In vitro sonotoxic effect with IR-780 iodide on 4T1 cells.
(A) Cell viability analysis of 4T1 breast cancer cells incubated with PBS, 4 μM, 10 μM or 16 μM of IR-780 followed by US for 0, 20, or 40 s after 24 h later, the cell viability of 4T1 breast cancer cells were detected by CCK-8 kit. (B–F) Flow cytometry analysis of tumor cell apoptosis and necrosis after 4T1 breast cancer cells were incubated with PBS (C), 4 μM (D), 10 μM (E) or 16 μM (F) of IR-780 followed by US for 20 s 24 h later, the cell viability of 4T1 breast cancer cells were stained with Annexin V and PI, followed by detecting with flow cytometry. The untreated cells were used for a control (B). (G) The dead cells including apoptotic and necrotic cells were quantified.
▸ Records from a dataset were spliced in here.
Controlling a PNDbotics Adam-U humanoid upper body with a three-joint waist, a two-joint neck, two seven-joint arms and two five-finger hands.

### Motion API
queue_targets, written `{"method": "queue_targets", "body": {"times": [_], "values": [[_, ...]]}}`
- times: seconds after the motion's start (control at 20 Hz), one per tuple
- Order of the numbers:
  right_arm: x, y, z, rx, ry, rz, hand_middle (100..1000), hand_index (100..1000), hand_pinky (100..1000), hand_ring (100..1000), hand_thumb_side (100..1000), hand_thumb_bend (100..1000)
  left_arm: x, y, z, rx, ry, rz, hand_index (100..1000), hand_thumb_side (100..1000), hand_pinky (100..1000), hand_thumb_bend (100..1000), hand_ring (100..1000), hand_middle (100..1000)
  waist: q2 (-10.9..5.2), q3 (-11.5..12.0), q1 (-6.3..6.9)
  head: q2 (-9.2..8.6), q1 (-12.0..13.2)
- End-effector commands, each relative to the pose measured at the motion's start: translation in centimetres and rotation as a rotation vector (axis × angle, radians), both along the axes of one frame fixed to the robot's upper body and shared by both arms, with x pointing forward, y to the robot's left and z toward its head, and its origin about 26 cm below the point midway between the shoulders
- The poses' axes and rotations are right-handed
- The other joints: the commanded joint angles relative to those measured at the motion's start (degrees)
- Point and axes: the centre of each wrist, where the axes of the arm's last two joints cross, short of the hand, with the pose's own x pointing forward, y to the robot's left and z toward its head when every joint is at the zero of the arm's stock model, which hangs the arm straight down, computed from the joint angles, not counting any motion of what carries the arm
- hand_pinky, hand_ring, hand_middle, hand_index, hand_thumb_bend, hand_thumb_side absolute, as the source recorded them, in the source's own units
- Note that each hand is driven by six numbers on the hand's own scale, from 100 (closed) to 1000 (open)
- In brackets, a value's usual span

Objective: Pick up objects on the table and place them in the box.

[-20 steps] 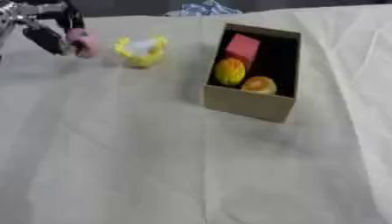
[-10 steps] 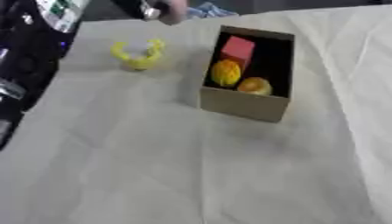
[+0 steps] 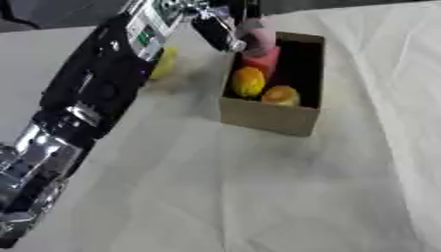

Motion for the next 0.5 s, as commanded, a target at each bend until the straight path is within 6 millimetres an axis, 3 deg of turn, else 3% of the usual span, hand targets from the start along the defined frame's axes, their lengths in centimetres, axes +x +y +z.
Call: {"method": "queue_targets", "body": {"times": [0.05,0.1,0.2,0.5], "values": [[-0.3,0.2,0.9,-0.007,-0.029,0.018,751,891,901,762,695,100,0.1,-0.1,0.6,-0.013,-0.026,0.005,752,331,757,343,657,664,-0.87,-0.2,-0.43,-0.13,-0.1],[-0.2,0.2,0.9,-0.006,-0.030,0.019,750,891,901,762,696,100,0.2,-0.1,0.4,-0.010,-0.023,0.008,819,424,778,426,702,724,-0.80,-0.2,-0.46,-0.09,-0.1],[-0.3,0.2,0.9,-0.006,-0.029,0.018,750,891,901,761,697,100,0.4,0.3,0.3,-0.006,-0.030,0.019,853,477,793,476,721,746,-0.73,-0.2,-0.48,0.04,-0.2],[-0.3,0.2,0.8,-0.001,-0.023,0.015,750,891,901,761,697,100,0.9,1.7,0.1,-0.038,-0.054,0.073,864,473,800,483,729,751,-1.03,0.1,-0.55,0.21,-0.3]]}}
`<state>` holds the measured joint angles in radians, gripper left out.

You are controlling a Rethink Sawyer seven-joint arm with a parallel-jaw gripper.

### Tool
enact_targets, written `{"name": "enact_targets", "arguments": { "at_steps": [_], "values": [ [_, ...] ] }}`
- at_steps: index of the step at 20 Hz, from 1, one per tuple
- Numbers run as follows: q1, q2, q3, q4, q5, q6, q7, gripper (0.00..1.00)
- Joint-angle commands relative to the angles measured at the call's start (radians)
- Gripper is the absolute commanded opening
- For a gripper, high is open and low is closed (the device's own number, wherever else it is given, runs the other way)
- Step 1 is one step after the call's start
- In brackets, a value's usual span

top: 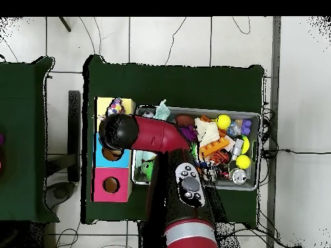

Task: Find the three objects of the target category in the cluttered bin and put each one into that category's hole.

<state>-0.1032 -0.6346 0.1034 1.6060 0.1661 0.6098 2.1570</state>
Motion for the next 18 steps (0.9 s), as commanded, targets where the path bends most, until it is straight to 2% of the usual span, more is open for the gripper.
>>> {"name": "enact_targets", "arguments": {
  "at_steps": [1,6,18],
  "values": [
    [0.036,-0.028,0.071,0.051,0.043,0.059,0.123,0.00],
    [0.086,-0.042,0.033,0.009,0.044,0.116,0.164,0.00],
    [0.113,-0.046,-0.014,0.017,0.026,0.114,0.159,0.00]
  ]
}}
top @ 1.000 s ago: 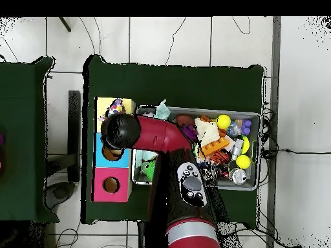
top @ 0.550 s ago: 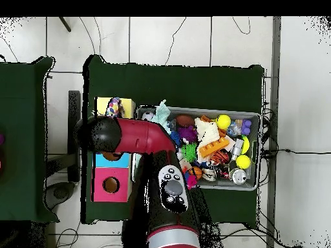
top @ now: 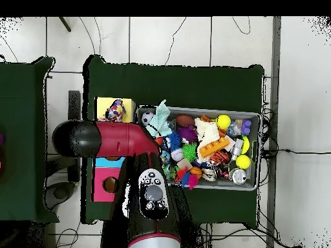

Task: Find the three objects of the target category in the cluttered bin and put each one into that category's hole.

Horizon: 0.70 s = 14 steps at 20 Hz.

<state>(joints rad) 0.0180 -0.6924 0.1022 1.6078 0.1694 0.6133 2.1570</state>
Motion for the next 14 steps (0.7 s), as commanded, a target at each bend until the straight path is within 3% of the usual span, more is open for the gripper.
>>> {"name": "enact_targets", "arguments": {
  "at_steps": [1,7,14],
  "values": [
    [-0.002,0.014,-0.022,0.007,0.014,0.119,0.161,0.00],
    [0.061,0.034,-0.111,-0.067,-0.067,0.152,0.158,0.00],
    [0.076,0.056,-0.144,-0.084,-0.074,0.144,0.156,0.00]
  ]
}}
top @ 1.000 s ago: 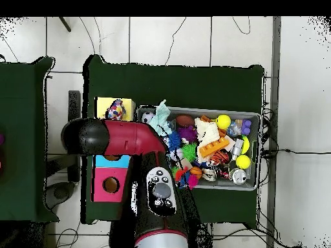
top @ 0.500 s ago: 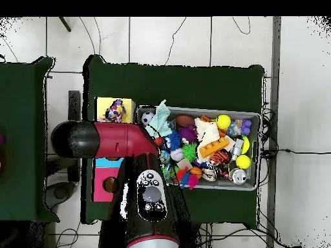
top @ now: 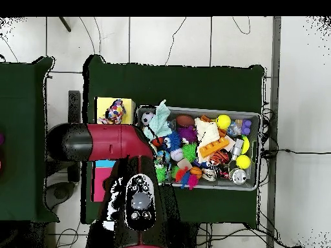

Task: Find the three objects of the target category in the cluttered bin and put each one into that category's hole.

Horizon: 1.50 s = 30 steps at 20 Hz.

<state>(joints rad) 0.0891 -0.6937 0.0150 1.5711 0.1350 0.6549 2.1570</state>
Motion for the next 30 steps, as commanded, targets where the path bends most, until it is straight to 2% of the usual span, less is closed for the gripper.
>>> {"name": "enact_targets", "arguments": {
  "at_steps": [1,5,21,30],
  "values": [
    [0.010,0.065,-0.060,-0.052,-0.037,0.096,0.162,0.00],
    [0.027,0.103,-0.073,-0.079,-0.025,0.080,0.174,0.00],
    [0.055,0.193,-0.103,-0.096,-0.010,-0.006,0.173,0.00],
    [0.068,0.268,-0.119,-0.174,0.002,-0.036,0.190,0.00]
  ]
}}
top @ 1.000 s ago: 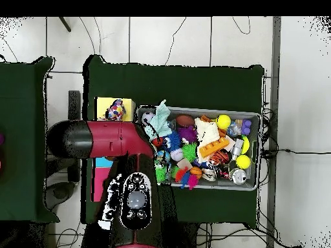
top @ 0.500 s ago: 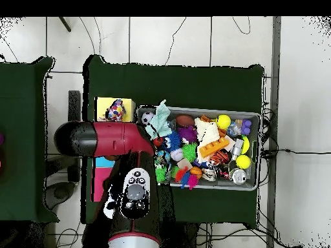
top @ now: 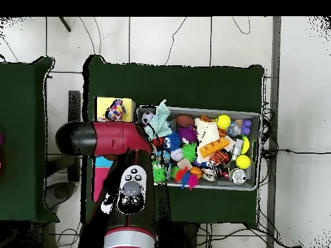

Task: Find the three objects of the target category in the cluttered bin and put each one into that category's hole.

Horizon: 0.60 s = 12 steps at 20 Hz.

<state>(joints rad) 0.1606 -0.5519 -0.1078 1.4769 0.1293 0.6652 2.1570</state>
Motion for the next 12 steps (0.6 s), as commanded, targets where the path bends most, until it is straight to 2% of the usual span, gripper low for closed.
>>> {"name": "enact_targets", "arguments": {
  "at_steps": [1,6,12],
  "values": [
    [0.000,0.125,0.002,-0.083,0.011,-0.046,0.194,0.00],
    [0.009,0.112,0.001,-0.075,0.021,-0.042,0.190,0.00],
    [-0.015,0.067,0.015,-0.008,-0.012,-0.037,0.107,0.00]
  ]
}}
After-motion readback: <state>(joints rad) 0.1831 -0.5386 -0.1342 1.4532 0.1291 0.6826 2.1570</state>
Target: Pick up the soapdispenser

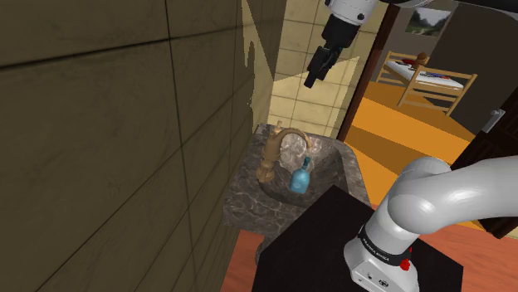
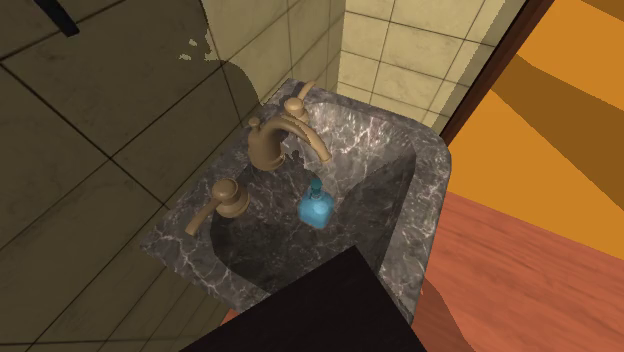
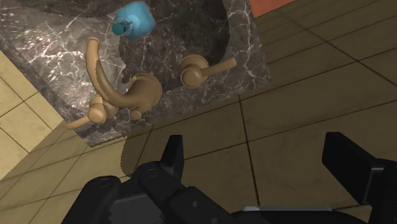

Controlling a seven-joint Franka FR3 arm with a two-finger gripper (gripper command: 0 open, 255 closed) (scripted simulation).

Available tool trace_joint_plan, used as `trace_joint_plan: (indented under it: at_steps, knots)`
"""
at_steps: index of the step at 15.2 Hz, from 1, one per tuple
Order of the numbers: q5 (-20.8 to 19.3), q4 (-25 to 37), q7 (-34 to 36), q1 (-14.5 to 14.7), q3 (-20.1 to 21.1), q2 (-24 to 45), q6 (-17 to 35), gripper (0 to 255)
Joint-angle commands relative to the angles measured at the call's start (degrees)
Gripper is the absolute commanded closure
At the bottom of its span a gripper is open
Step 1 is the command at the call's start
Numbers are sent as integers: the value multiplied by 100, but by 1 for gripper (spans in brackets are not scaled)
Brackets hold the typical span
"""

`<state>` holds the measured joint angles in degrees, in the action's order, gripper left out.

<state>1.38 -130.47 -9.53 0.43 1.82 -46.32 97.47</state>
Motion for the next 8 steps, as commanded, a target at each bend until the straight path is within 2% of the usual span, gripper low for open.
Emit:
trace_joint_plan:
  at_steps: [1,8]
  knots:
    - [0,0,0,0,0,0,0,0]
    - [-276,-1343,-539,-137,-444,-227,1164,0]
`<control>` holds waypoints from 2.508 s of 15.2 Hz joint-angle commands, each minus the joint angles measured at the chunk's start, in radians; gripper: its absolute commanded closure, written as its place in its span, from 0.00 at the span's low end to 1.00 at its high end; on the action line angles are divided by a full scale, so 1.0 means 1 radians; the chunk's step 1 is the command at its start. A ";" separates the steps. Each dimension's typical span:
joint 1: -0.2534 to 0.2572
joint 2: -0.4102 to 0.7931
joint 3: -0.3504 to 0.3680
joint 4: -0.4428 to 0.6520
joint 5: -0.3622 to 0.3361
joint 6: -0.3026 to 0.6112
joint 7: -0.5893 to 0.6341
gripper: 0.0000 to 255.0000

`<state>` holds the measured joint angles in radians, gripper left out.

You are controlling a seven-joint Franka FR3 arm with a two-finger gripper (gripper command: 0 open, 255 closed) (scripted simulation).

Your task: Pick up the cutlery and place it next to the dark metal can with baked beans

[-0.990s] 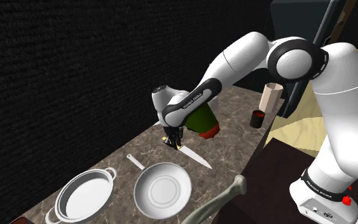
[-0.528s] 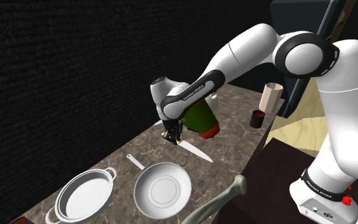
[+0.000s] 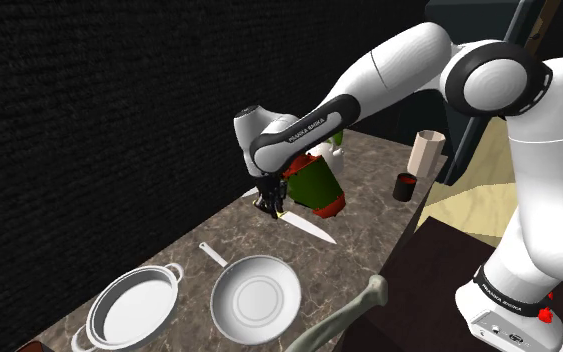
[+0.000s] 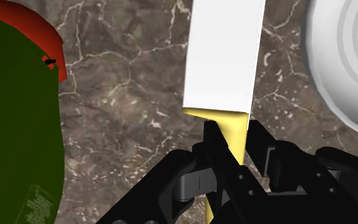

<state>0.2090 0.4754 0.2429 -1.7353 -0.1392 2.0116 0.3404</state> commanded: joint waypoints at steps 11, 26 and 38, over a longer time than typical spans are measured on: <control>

In order to detect whether IR-780 can induce apoptosis of tumor cells under US exposure, 4T1 breast tumor cells were treated with various concentrations of IR-780 and received US irradiation for 40 s. Apoptosis was determined by flow cytometry of the staining cells with Annexin V-FITC/PI. The results demonstrated that IR-780 plus US induced significant tumor cell apoptosis/necrosis compared with the control groups (Fig. 3B–F). There were 67.83 ± 3.16%, 80 ± 4.97% or 88.87 ± 0.97% apoptosis/necrosis tumor cells when the concentrations of IR-780 were 4 μM, 10 μM or 16 μM, respectively. Only 7.93 ± 1.08% and 30.5 ± 4.19% apoptosis/necrosis tumor cells were found in the untreated cells and the only US treated cells (Fig. 3G). These results indicated that IR-780 could act as a potential sonosensitizer for SDT.
Levels of ROS generation
We further investigated whether IR-780 could induce the generation of ROS in the tumor cells after US irradiation. Figure 4A demonstrated that the tumor cells treated with IR-780 plus US caused significant increased level of 1O2, with 1.55-fold, 2.29-fold and 2.91-fold higher fluorescence intensities than that of the tumor cells treated with IR-780, only US or PBS control, respectively (P < 0.01). Figure 4B demonstrated there had a significant increase of H2O2 in the tumor cells treated with IR-780 plus US. There were 1.29-fold, 1.33-fold and 1.41-fold higher fluorescence intensities compared with the tumor cells treated with IR-780, only US or PBS control, respectively (P < 0.01). No significant increase of ⋅OH levels was found in the tumor cells treated with IR-780 plus US (P > 0.05)(Fig. 4C).
The ROS analysis of 4T1 breast cancer cells received SDT with IR-780.
4T1 breast cancer cells were incubated with PBS or 16 μM of IR-780 and then these cells received with US for 40 s or without US irradiation. 24 h later, the levels of 1O2 (A), H2O2 (B) and ⋅OH (C) in these cells were detected.
Effect of active oxygen scavengers
Since IR-780 could induce the generation of ROS in the tumor cells after US irradiation, we further used active oxygen scavengers to confirm the effects. The results were shown in Fig. 5. Obviously, cell damage by US alone was partly inhibited by histidine, but its enhancement by IR-780 was greatly inhibited (P < 0.01). SOD had no effect to inhibit the cell damage by US alone, while it could also decreased the cell damage by US + IR-780 (P < 0.01), which was similar with the effect of histidine. Mannitol had no effect in decreasing the cell damage of US with or without IR-780 (P > 0.05).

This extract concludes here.